AI in the Classroom: How Business Schools Can Teach Students to Think Critically with Generative Tools
Why It Matters
As AI tools like ChatGPT become common in classrooms, business schools must rethink not just what students learn but how they learn. This case study shows how structured prompting and guided reflection can turn AI into a tool for deeper thinking.
Key Takeaways
- A three-step assignment structure using AI prompts helps students build higher-order thinking skills.
- Prompt design, collaboration, and reflection are key to engaging students critically with GenAI tools.
- The approach can inform AI integration in business education more broadly, from assessment to curriculum planning.
Rethinking How Students Learn in the Age of AI
With generative AI tools such as ChatGPT becoming widely accessible, many educators worry that students may use them to bypass learning altogether. But instead of banning these tools, Nanyang Business School (NBS) at Nanyang Technological University, Singapore, asked a different question: What if we taught students to work with AI in a way that deepens learning?
To explore this, Dr Kumaran Rajaram, Senior Lecturer in Leadership and Management, designed a pilot programme involving around 600 undergraduate and postgraduate students. The goal was to embed generative AI (GenAI) into coursework — not as a shortcut, but as a way to develop critical thinking and problem-solving skills.
The project tested how GenAI could be integrated meaningfully into assignments, focusing not just on content creation but on analysis, discussion and reflection. At its core was the belief that students can learn to use AI responsibly and effectively — if given the right guidance.
A Three-Step Framework for Learning with AI
The pilot introduced a structured, three-part assignment:
- Pre-class: Students worked individually with faculty-designed AI prompts to explore a case study. These prompts were intentionally varied to encourage different outputs.
- In-class: In small groups, students compared their AI-generated results and debated which approach led to stronger insights.
- Post-class: Each student then submitted an individual reflection analysing the strengths and limitations of the GenAI outputs discussed in class.
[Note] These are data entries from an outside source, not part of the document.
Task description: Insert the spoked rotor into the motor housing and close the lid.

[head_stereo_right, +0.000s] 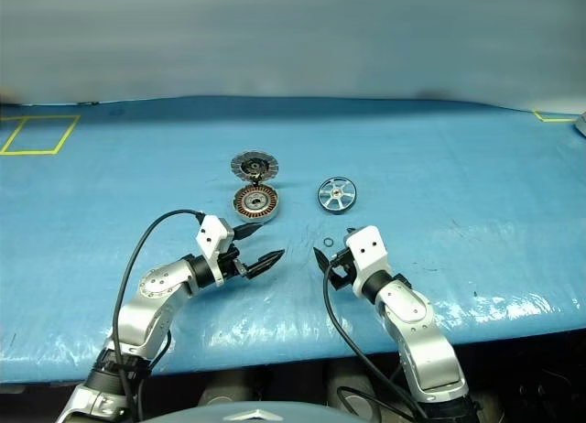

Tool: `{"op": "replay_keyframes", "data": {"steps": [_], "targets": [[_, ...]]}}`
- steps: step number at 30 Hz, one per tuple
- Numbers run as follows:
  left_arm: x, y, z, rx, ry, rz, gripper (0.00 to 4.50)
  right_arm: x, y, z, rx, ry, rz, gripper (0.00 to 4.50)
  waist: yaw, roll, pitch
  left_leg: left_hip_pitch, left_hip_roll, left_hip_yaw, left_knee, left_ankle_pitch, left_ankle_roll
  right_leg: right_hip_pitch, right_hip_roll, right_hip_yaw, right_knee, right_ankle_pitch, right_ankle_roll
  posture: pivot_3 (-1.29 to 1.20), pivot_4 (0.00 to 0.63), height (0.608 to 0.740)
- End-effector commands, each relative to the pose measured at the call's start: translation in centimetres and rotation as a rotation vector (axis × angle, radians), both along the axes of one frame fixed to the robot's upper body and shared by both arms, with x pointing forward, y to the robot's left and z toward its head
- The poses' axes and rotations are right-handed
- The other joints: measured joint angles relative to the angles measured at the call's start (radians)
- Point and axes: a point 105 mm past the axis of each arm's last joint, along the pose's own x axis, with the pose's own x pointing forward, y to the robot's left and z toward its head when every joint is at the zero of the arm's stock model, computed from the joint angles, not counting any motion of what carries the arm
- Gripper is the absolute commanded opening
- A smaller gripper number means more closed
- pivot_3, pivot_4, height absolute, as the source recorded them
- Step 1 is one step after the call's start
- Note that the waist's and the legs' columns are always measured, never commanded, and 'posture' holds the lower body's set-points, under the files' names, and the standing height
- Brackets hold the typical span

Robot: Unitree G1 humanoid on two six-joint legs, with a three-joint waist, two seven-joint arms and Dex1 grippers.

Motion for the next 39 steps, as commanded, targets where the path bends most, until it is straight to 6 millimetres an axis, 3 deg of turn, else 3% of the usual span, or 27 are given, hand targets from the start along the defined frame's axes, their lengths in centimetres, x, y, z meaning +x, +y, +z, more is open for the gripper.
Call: {"op": "replay_keyframes", "data": {"steps": [1,39], "targets": [[0.3,-0.1,1.8,-0.013,-0.069,-0.009,4.5,0.2,-0.2,1.3,-0.007,-0.066,-0.004,4.46,0.0,0.0,0.0,0.0,0.0,0.0,0.0,0.0,0.0,0.0,0.0,0.0,0.0,0.0,0.0,0.0,0.15,0.74],[1.1,1.0,2.0,0.086,-0.111,-0.021,4.5,0.0,0.1,0.9,-0.021,-0.065,-0.008,4.46,0.0,0.0,0.0,0.0,0.0,0.0,0.0,0.0,0.0,0.0,0.0,0.0,0.0,0.0,0.0,0.0,0.15,0.74]]}}
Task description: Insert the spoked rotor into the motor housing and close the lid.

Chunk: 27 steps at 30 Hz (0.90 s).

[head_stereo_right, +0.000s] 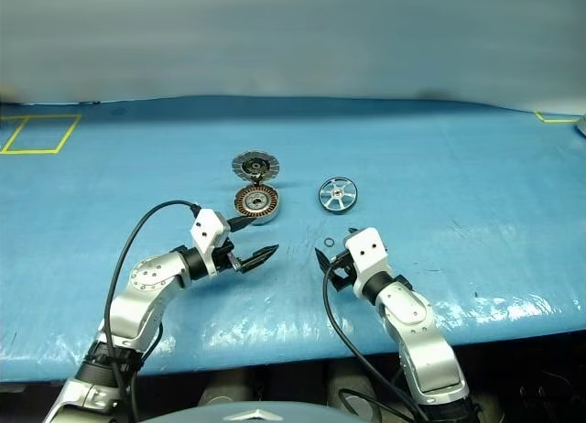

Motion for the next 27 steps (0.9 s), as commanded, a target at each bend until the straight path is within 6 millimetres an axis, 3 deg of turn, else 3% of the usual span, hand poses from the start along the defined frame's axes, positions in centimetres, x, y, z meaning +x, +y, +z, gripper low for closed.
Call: {"op": "replay_keyframes", "data": {"steps": [1,14,27], "targets": [[0.4,0.1,1.0,0.001,-0.043,-0.01,4.5,0.1,0.2,1.1,0.008,-0.055,0.003,4.46,0.0,0.0,0.0,0.0,0.0,0.0,0.0,0.0,0.0,0.0,0.0,0.0,0.0,0.0,0.0,0.0,0.15,0.74],[1.7,0.8,2.5,0.111,-0.071,-0.09,4.5,0.1,0.8,0.8,0.029,-0.061,-0.01,4.46,0.0,0.0,0.0,0.0,0.0,0.0,0.0,0.0,0.0,0.0,0.0,0.0,0.0,0.0,0.0,0.0,0.15,0.74],[6.0,1.5,5.0,0.657,-0.057,-0.365,4.5,0.2,1.2,0.0,0.062,-0.045,-0.038,4.46,0.0,0.0,0.0,-0.001,0.0,0.0,0.0,0.0,0.0,-0.001,0.001,0.0,0.0,-0.001,0.001,0.0,0.15,0.74]]}}
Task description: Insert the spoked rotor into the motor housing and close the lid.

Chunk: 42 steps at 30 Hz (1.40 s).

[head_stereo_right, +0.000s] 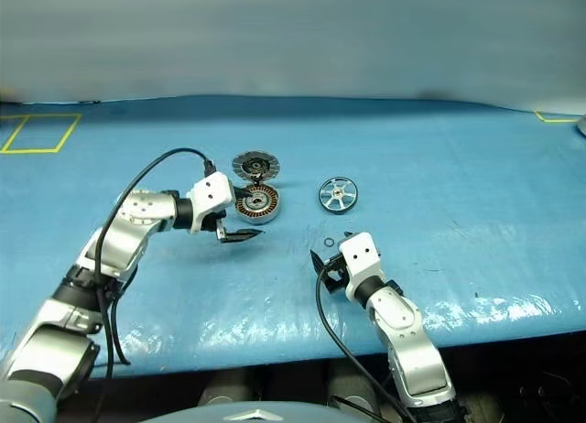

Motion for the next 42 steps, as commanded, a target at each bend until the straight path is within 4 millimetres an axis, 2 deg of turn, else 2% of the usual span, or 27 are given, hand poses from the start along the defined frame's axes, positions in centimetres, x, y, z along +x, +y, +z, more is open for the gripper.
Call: {"op": "replay_keyframes", "data": {"steps": [1,5,10,19,28,42], "targets": [[0.6,-0.2,0.5,0.122,0.011,-0.081,4.5,0.2,0.2,0.8,0.017,-0.043,-0.006,4.46,-0.002,0.0,0.0,0.0,0.0,0.0,0.0,0.0,0.0,0.0,0.0,0.0,0.0,0.0,0.0,0.0,0.15,0.74],[2.5,-0.6,1.5,0.222,0.014,-0.094,4.5,-0.1,0.4,0.5,0.025,-0.034,-0.007,4.46,-0.002,0.0,0.0,-0.001,0.0,0.0,-0.001,0.0,0.0,-0.002,0.0,0.0,0.0,0.001,0.0,0.0,0.15,0.74],[3.4,0.1,0.9,0.384,0.051,-0.132,4.5,-0.3,0.3,0.3,0.032,-0.03,-0.028,4.46,-0.003,0.0,0.0,-0.002,0.0,-0.001,-0.001,0.0,0.0,-0.002,0.001,0.0,0.0,0.0,0.0,0.0,0.15,0.74],[3.3,-0.5,-1.2,0.464,0.105,-0.213,4.5,-0.8,-0.1,0.0,0.026,-0.025,-0.066,4.46,-0.002,0.0,0.0,-0.002,0.0,-0.001,-0.001,0.0,0.0,-0.002,0.0,0.0,0.0,0.0,0.0,0.0,0.15,0.74],[3.7,0.4,-2.1,0.505,0.113,-0.198,4.5,-1.2,-0.2,-0.2,0.026,-0.016,-0.082,4.46,-0.004,0.0,0.0,-0.002,0.0,-0.001,0.0,0.0,0.0,-0.002,0.001,0.0,0.001,0.0,0.0,0.0,0.15,0.74],[4.1,0.8,-1.7,0.516,0.091,-0.192,4.5,-3.0,2.9,2.0,-0.002,-0.097,0.215,4.46,-0.008,-0.001,0.001,-0.001,0.001,-0.002,0.012,0.0,0.001,-0.002,0.002,0.0,0.015,-0.006,-0.002,0.0,0.15,0.74]]}}
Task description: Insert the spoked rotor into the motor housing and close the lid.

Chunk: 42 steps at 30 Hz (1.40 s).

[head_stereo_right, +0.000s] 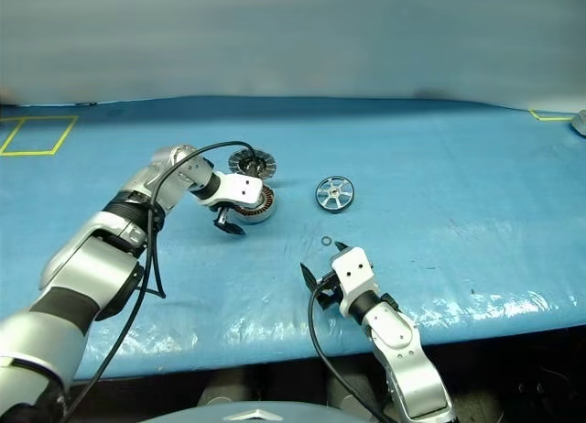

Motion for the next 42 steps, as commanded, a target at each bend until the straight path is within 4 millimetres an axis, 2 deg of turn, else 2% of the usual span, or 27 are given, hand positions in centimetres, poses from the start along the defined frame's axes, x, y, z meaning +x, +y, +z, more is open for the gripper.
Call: {"op": "replay_keyframes", "data": {"steps": [1,8,13,22,32,42], "targets": [[0.6,0.5,1.4,-0.007,-0.036,0.014,4.5,-0.4,1.1,2.1,0.006,-0.073,0.092,4.46,-0.001,0.0,0.0,0.0,0.0,0.0,0.001,0.0,0.0,0.0,0.0,0.0,0.0,0.0,0.0,0.0,0.15,0.74],[0.7,0.4,1.6,-0.017,-0.037,0.027,4.5,-0.3,0.7,1.4,-0.022,-0.053,0.092,4.46,0.0,0.0,0.0,0.0,0.0,0.0,0.003,0.0,0.0,0.001,0.0,0.001,0.0,0.0,0.0,0.0,0.15,0.74],[1.1,0.3,3.1,-0.058,-0.044,0.04,4.5,-0.2,0.6,1.1,-0.022,-0.041,0.065,4.46,0.0,-0.001,0.0,-0.001,0.0,0.0,0.002,0.0,0.0,0.001,0.0,0.001,0.001,0.0,0.0,0.0,0.15,0.74],[0.5,0.0,3.8,-0.088,-0.081,-0.089,4.5,-0.1,0.5,0.5,-0.036,-0.023,0.045,4.46,0.007,-0.002,0.001,-0.001,0.0,0.0,0.003,0.0,0.0,0.001,0.0,0.001,0.0,0.001,-0.001,0.0,0.15,0.74],[0.4,0.6,2.5,-0.047,-0.069,-0.093,4.5,0.1,0.4,0.4,-0.043,-0.03,0.016,4.46,0.006,-0.002,0.001,-0.001,0.0,0.0,0.003,0.0,0.0,0.001,0.0,0.001,0.0,0.001,-0.001,0.0,0.15,0.74],[0.5,-0.6,1.2,-0.102,-0.054,-0.049,4.5,-0.1,0.3,0.5,-0.046,-0.025,0.01,4.46,0.006,-0.003,0.002,-0.001,-0.001,0.0,0.003,0.0,0.0,0.001,0.0,0.001,0.0,0.002,0.0,0.0,0.15,0.74]]}}
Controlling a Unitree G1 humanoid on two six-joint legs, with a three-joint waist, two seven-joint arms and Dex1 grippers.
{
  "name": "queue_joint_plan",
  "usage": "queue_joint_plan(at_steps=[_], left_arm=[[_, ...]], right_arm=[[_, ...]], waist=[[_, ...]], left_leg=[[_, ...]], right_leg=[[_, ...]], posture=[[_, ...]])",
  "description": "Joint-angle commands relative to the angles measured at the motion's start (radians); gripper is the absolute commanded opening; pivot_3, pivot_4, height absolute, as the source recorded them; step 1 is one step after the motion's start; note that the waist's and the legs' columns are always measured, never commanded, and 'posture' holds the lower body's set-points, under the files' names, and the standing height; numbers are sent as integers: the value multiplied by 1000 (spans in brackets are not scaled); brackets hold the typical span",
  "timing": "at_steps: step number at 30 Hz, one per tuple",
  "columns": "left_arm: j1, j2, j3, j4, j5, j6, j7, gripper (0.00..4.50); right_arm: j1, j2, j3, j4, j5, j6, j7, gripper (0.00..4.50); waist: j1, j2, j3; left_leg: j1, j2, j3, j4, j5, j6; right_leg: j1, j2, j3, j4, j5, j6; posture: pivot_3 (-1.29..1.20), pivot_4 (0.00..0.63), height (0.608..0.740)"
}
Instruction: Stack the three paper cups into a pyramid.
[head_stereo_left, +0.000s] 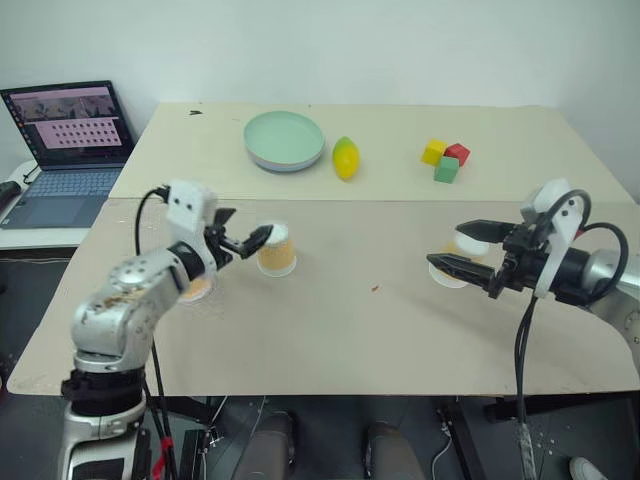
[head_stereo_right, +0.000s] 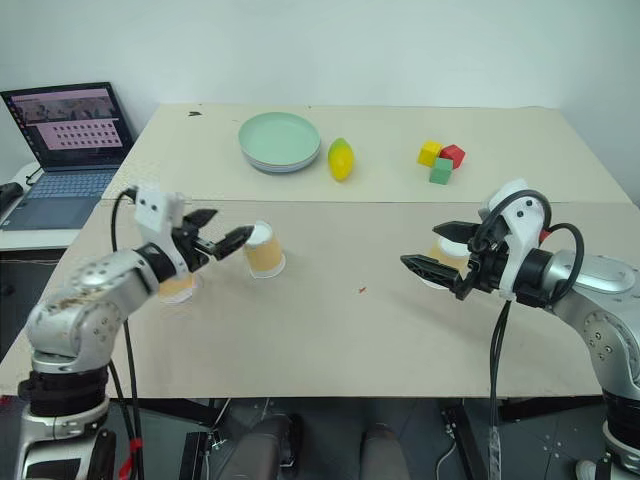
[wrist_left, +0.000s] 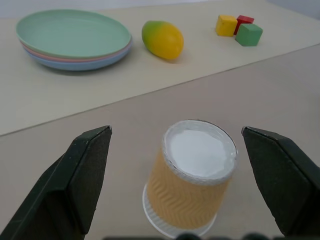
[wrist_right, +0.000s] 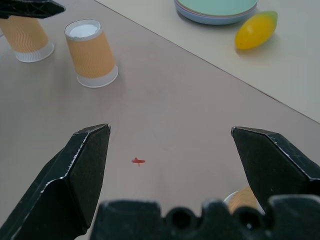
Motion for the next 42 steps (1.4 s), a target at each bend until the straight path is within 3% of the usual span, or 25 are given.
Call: queue_joint_plan(at_steps=[1, 25, 38, 39, 42], left_arm=[[-6, -1, -10, -31, 28, -19, 22, 4425], [-10, -67, -148, 108, 175, -149, 9, 4425], [-63, -112, -159, 224, 227, -224, -2, 4425], [-64, -117, -159, 227, 225, -226, -6, 3911], [-66, -123, -160, 228, 230, -227, -14, 2973]], right_arm=[[1, -4, -31, -26, 0, -24, 3, 4500], [38, 9, -83, -103, 53, 5, -47, 4500], [50, -3, -101, -150, 118, 36, -67, 4500], [51, -3, -102, -151, 117, 36, -68, 4500], [56, -7, -108, -153, 117, 36, -71, 4500]], waist=[[0, 0, 0], [0, 0, 0], [0, 0, 0], [0, 0, 0], [0, 0, 0]], left_leg=[[0, 0, 0, 0, 0, 0], [0, 0, 0, 0, 0, 0], [0, 0, 0, 0, 0, 0], [0, 0, 0, 0, 0, 0], [0, 0, 0, 0, 0, 0]], right_leg=[[0, 0, 0, 0, 0, 0], [0, 0, 0, -1, 0, 0], [0, 0, 0, -1, 0, 0], [0, 0, 0, -1, 0, 0], [0, 0, 0, -1, 0, 0]], posture=[[0, 150, 740], [0, 150, 740], [0, 150, 740], [0, 150, 740], [0, 150, 740]])
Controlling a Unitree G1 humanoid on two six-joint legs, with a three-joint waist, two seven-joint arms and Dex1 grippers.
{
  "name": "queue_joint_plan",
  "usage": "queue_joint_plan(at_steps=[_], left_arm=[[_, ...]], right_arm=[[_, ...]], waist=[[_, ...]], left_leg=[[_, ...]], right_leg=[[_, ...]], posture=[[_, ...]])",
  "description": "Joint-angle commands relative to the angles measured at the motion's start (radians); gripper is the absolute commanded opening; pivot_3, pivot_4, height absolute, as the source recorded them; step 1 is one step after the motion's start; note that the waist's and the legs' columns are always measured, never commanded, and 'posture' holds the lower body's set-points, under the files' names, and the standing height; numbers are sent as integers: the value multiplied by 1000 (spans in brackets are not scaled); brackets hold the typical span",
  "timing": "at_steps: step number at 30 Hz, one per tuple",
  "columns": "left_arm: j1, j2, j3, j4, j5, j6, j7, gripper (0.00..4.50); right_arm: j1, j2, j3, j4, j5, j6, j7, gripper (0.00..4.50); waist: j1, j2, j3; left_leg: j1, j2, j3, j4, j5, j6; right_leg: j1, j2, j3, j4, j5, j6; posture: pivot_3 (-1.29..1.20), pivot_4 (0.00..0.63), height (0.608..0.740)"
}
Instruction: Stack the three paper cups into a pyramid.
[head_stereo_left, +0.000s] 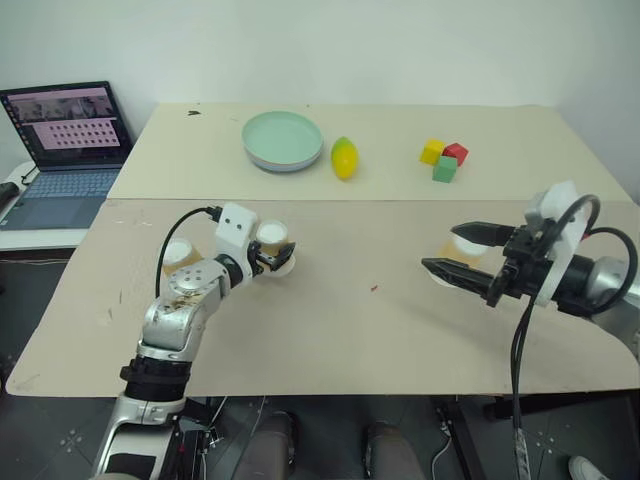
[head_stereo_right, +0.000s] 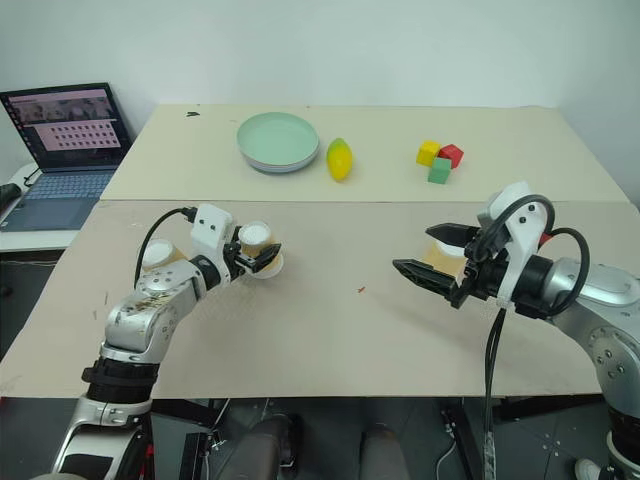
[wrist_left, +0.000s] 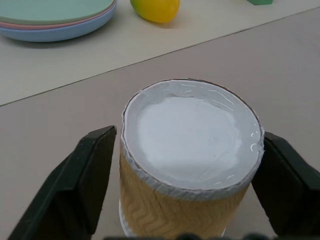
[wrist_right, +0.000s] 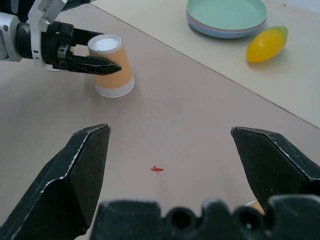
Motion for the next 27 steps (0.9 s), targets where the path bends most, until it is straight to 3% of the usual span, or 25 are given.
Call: queue_joint_plan(at_steps=[1, 2, 8, 15, 21, 27], left_arm=[[-25, -3, -3, -11, 7, -23, -15, 2643], [-29, -4, -1, -14, 6, -18, -16, 2425], [-80, 21, -5, -44, 12, 6, -34, 2425], [-241, 50, -5, -55, 7, 60, -50, 2425], [-321, 32, -52, -49, -50, 95, -162, 2425], [-396, -15, -138, 212, 9, -101, -291, 2425]], right_arm=[[6, -18, -50, -32, 14, -4, -5, 4500], [7, -18, -49, -33, 13, -4, -6, 4500], [7, -14, -40, -30, 11, -11, -14, 4500], [12, 2, -27, -31, 1, -21, -25, 4500], [21, 18, -38, -54, 10, -19, -56, 4500], [41, 49, -39, -91, 10, -23, -100, 4500]], waist=[[0, 0, 0], [0, 0, 0], [0, 0, 0], [0, -1, 0], [0, -1, 1], [-1, -1, 1]], left_leg=[[0, 0, 0, 0, 0, 0], [0, 0, 0, 0, 0, 0], [0, 0, 0, 0, 0, 0], [0, 0, 0, 0, 0, 0], [0, -1, 0, 0, 0, 0], [0, -1, 0, 1, 0, 0]], right_leg=[[0, 0, 0, 0, 0, 0], [0, 0, 0, 0, 0, 0], [0, 0, 0, 0, 0, 0], [0, 0, 0, 0, 0, 0], [0, 0, 0, -1, 0, 1], [0, 0, 0, 0, 0, 1]], posture=[[0, 150, 740], [0, 150, 740], [0, 150, 740], [0, 150, 740], [0, 150, 740], [0, 150, 740]])
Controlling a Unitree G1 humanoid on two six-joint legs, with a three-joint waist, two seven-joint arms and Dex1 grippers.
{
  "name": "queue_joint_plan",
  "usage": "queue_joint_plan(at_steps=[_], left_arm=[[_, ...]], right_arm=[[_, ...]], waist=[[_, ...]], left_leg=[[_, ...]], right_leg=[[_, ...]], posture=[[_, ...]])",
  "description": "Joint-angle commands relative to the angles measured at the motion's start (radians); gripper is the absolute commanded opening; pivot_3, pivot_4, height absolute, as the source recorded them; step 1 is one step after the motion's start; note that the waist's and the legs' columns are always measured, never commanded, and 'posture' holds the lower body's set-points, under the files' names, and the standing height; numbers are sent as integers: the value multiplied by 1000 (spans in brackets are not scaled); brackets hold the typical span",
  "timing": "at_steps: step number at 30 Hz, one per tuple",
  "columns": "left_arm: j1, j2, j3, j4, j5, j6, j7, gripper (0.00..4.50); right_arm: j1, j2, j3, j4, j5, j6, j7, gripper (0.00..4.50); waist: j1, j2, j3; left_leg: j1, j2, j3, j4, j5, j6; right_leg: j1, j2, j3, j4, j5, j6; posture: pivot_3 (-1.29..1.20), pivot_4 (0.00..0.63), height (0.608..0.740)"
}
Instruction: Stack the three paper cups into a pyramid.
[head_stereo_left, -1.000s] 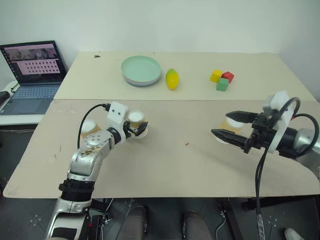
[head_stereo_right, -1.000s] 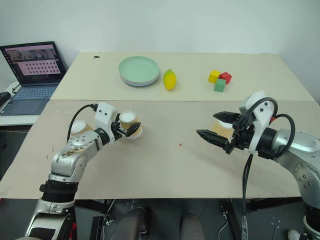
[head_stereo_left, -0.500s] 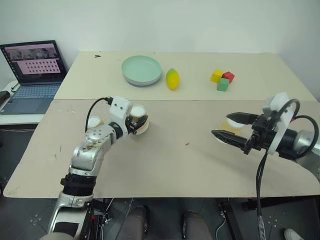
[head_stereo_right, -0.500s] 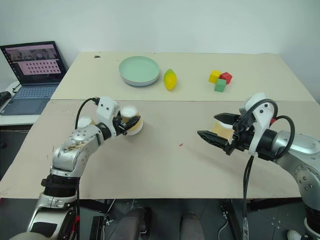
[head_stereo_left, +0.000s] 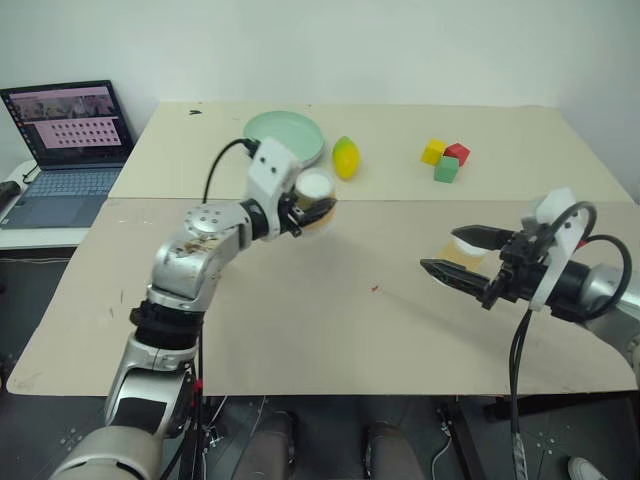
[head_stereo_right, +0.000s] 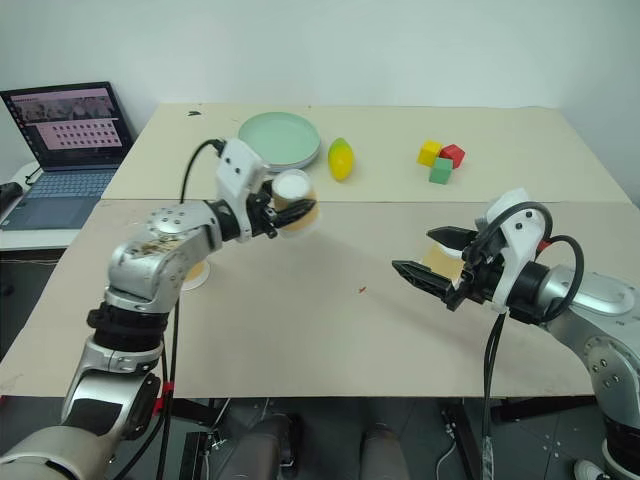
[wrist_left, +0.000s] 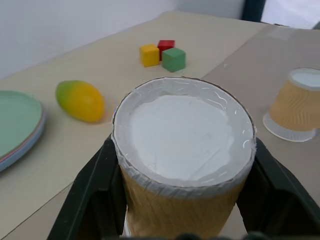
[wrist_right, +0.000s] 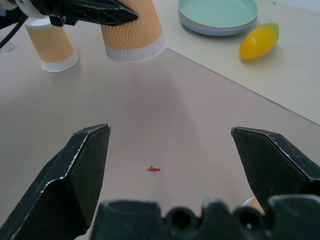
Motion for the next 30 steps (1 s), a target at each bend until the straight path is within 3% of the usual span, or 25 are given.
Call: queue_joint_plan(at_steps=[1, 5, 13, 30], left_arm=[[-90, -27, -28, 154, 35, -127, -82, 2425], [-142, -72, -63, 372, 58, -264, -207, 2425], [-240, -150, -73, 603, 82, -414, -380, 2425], [-318, -278, -61, 885, 177, -581, -425, 2425]], right_arm=[[10, 16, -41, -52, 7, -22, -32, 4500], [41, 33, -61, -90, 12, -21, -68, 4500], [95, 45, -104, -143, 21, -15, -124, 4500], [145, 53, -135, -204, 47, -14, -202, 4500]], waist=[[0, -1, 0], [0, -1, 1], [0, -3, 2], [0, -3, 2]], left_leg=[[0, 0, 0, 0, 0, 0], [-1, 0, 0, 0, 0, 1], [-2, 0, 0, 2, -1, 1], [-3, 0, 0, 3, -2, 3]], right_leg=[[0, 0, 0, 0, 0, 0], [0, 0, 0, -1, 0, 0], [-1, 0, -1, -1, 0, 1], [0, 0, -1, -1, 1, 2]], posture=[[0, 150, 740], [0, 150, 740], [0, 150, 740], [0, 150, 740]])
This method encouraged “guided failure”, where students confronted the limitations of AI — such as hallucinated facts or superficial analysis — and learned to identify them. It moved beyond content consumption to help students question, critique and synthesise information.
Rubrics adapted from Bloom’s Taxonomy were used to assess how well students demonstrated higher-order thinking. These included criteria for evaluating reasoning, comparing perspectives, and forming evidence-based conclusions.
What the Pilot Revealed About AI in Education
The pilot uncovered valuable lessons — not just for students, but for institutions looking to scale AI in education.
One key challenge was designing effective prompts. While some initial variations were too dissimilar to allow meaningful comparison, refining them for clarity helped produce better learning outcomes. Another challenge was student mindset: those from technical backgrounds often preferred clear-cut answers and needed more support to navigate open-ended, interpretive tasks.
Technical limitations also surfaced. The pilot relied on the free version of ChatGPT, which mimicked real student use but lacked customisation features. Despite this, the pilot proved useful in identifying where and how GenAI could support learning—and where further investment would be needed.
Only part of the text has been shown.